◆ TO DO ◆
Give only the number of lines in these records that contain the word "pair".

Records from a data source

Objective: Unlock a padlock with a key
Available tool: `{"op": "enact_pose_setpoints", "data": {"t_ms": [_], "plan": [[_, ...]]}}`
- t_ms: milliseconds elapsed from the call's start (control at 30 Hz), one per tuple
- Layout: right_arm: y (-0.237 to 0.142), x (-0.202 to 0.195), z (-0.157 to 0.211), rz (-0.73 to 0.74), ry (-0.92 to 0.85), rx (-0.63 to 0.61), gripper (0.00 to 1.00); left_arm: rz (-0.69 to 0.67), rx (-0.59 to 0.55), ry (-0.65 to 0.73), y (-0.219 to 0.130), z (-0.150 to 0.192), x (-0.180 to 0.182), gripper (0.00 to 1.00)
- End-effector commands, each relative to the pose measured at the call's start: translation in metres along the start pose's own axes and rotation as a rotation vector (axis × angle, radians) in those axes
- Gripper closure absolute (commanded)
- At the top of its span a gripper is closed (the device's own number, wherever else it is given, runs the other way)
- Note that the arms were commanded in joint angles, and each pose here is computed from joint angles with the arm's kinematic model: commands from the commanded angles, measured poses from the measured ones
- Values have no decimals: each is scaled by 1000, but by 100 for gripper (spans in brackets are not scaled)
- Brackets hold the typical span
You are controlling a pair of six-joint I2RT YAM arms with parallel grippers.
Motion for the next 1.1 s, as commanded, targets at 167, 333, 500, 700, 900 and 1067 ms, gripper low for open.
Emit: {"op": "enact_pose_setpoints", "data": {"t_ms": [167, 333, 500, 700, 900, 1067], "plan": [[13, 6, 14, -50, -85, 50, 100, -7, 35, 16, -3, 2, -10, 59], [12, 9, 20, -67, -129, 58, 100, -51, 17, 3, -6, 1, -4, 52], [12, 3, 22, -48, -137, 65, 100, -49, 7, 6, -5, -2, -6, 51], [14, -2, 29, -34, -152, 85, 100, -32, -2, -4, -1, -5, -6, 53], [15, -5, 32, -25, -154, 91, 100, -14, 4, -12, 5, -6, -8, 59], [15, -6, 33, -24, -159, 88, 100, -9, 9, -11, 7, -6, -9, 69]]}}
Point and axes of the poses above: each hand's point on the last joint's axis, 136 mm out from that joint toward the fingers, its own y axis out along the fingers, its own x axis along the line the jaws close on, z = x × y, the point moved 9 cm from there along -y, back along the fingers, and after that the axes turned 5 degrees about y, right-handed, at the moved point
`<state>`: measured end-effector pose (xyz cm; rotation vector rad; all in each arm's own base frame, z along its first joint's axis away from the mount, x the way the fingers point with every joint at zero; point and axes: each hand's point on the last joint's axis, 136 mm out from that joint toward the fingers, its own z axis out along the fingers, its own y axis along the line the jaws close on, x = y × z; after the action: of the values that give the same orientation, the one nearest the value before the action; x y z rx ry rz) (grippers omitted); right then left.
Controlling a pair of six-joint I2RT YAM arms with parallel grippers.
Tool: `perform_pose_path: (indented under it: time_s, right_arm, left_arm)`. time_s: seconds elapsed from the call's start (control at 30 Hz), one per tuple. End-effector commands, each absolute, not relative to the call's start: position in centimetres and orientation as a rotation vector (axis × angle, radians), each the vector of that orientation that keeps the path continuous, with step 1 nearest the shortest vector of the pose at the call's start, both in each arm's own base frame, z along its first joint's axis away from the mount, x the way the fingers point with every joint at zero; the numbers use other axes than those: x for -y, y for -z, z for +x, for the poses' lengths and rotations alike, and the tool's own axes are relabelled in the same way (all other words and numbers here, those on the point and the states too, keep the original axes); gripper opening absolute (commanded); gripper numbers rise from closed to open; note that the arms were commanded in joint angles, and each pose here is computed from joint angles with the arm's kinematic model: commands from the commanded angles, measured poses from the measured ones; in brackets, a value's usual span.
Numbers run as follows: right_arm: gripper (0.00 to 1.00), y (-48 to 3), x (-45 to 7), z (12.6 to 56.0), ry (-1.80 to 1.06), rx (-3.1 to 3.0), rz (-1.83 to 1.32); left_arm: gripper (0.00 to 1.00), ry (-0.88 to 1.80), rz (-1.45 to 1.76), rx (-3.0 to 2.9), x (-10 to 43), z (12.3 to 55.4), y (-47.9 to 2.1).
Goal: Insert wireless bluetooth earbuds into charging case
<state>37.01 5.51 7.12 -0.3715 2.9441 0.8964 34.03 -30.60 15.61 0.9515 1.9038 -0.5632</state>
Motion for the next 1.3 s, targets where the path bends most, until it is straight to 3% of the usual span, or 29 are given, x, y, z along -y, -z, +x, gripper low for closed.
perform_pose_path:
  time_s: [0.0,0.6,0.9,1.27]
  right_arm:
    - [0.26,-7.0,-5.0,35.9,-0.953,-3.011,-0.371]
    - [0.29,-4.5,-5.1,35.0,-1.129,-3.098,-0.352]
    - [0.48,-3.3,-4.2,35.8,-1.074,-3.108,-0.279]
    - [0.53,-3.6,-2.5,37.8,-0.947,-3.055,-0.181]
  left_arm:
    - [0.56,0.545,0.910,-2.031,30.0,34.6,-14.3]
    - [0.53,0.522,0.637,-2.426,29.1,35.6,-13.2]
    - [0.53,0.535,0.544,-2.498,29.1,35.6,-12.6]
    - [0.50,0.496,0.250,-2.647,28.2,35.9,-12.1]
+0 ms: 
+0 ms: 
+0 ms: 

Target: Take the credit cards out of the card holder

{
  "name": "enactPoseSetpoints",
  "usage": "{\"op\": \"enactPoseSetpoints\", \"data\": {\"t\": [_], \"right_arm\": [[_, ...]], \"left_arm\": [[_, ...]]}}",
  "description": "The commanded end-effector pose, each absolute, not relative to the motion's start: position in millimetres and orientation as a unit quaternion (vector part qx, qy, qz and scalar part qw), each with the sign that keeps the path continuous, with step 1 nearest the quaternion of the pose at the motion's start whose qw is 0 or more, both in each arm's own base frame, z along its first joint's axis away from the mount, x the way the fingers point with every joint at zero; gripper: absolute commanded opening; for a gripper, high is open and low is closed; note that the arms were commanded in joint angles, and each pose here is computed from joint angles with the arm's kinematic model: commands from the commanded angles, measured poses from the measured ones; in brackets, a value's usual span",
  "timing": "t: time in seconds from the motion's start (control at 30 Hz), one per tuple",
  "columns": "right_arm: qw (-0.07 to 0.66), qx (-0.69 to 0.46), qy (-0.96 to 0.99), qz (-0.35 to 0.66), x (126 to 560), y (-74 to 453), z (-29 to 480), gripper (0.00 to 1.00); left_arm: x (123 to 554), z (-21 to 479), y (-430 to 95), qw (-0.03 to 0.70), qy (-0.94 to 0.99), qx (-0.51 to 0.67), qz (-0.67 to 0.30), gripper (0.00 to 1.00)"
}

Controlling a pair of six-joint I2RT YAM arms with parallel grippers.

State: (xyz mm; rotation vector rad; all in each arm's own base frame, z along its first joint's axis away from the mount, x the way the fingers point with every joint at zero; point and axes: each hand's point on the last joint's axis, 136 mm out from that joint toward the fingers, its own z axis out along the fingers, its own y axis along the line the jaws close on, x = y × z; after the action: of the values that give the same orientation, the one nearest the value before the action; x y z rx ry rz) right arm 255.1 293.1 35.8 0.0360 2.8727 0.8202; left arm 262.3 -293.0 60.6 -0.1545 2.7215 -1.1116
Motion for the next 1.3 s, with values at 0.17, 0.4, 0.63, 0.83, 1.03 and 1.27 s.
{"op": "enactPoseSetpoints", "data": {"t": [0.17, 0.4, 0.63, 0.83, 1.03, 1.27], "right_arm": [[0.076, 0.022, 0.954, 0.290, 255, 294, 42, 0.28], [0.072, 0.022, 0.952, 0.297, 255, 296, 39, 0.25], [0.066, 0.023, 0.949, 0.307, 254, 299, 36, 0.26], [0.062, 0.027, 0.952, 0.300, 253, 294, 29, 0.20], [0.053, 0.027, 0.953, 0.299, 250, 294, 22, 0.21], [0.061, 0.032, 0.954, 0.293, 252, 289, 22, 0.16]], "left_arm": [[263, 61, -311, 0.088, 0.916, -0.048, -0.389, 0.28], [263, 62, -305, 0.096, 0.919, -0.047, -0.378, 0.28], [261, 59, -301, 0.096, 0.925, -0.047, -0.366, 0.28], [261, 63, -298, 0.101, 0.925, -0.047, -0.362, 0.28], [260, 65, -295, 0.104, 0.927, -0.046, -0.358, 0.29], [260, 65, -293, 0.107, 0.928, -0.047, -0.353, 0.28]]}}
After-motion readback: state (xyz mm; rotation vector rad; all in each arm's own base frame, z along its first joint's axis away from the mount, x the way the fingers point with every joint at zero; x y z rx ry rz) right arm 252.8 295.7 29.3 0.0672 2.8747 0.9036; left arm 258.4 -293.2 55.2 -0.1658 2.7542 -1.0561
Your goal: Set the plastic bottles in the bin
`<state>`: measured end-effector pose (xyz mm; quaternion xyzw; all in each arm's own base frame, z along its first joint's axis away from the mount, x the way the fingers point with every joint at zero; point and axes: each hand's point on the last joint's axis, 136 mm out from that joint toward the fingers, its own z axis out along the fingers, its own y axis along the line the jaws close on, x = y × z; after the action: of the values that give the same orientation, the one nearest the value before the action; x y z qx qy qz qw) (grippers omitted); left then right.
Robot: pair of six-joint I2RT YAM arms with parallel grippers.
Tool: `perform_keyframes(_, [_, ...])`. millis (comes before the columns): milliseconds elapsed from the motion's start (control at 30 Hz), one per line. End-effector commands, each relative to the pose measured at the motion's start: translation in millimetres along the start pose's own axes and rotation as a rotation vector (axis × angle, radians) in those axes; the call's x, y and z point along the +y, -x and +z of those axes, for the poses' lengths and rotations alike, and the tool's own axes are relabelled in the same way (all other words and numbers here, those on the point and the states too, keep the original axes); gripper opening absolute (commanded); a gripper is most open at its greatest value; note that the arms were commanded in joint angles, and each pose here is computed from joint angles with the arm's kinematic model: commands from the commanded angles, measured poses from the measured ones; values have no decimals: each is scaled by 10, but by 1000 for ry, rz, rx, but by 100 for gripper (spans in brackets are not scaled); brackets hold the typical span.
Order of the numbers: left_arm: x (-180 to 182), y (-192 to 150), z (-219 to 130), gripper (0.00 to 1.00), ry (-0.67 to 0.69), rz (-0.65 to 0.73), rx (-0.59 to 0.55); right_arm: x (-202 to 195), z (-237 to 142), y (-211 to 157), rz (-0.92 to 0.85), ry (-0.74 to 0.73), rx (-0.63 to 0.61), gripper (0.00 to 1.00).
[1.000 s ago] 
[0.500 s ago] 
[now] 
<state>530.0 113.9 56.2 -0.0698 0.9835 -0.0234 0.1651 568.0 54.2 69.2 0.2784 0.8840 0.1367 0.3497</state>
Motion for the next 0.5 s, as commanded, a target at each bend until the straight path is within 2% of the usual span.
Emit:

◆ RESULT OF THE TASK ◆
4